Aim of the exercise → In the listing below, find each line that holds the string "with" and copy it.

Stored data →
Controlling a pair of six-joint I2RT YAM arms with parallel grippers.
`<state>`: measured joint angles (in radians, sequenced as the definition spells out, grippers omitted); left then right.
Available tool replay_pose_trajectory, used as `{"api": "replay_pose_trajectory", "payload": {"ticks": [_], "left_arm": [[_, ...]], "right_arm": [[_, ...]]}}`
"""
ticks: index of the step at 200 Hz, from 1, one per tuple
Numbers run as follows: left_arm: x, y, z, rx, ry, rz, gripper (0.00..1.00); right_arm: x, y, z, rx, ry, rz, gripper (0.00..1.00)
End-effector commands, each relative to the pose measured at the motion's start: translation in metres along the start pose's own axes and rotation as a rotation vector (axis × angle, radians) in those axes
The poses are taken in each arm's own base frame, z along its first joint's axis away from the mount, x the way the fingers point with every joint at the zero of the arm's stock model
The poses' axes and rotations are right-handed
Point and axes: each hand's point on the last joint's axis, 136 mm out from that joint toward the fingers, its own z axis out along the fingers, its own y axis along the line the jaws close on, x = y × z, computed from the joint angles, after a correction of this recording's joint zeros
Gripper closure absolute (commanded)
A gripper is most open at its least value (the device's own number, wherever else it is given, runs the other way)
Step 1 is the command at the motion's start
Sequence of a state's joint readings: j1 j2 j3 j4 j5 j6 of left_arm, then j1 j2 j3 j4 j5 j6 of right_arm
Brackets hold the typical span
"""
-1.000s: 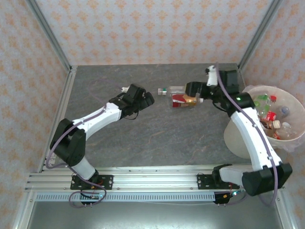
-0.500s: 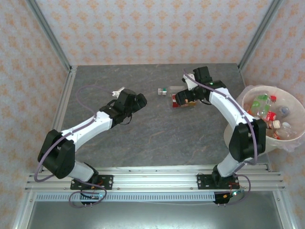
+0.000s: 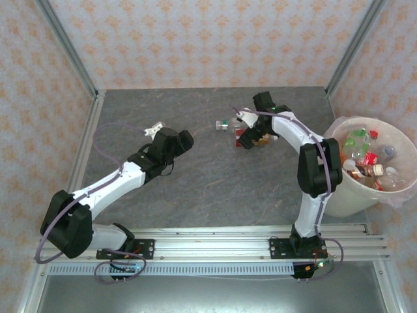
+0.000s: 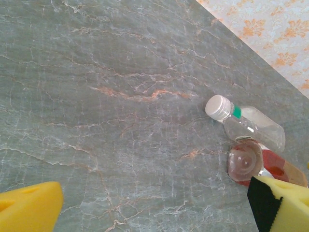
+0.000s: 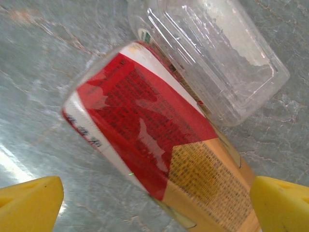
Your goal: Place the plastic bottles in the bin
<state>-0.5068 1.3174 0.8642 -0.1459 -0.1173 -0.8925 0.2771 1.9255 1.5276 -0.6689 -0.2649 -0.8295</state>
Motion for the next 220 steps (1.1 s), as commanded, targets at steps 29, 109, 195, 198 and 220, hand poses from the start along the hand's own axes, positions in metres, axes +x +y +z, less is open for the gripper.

Solution to this problem →
Controlling a pair of six-joint I2RT YAM arms with parallel grippers.
The poses are taken in each arm's own base frame, z along its first joint's axis away from the mount, x the way the fingers point with every joint at the zero of the arm's stock model

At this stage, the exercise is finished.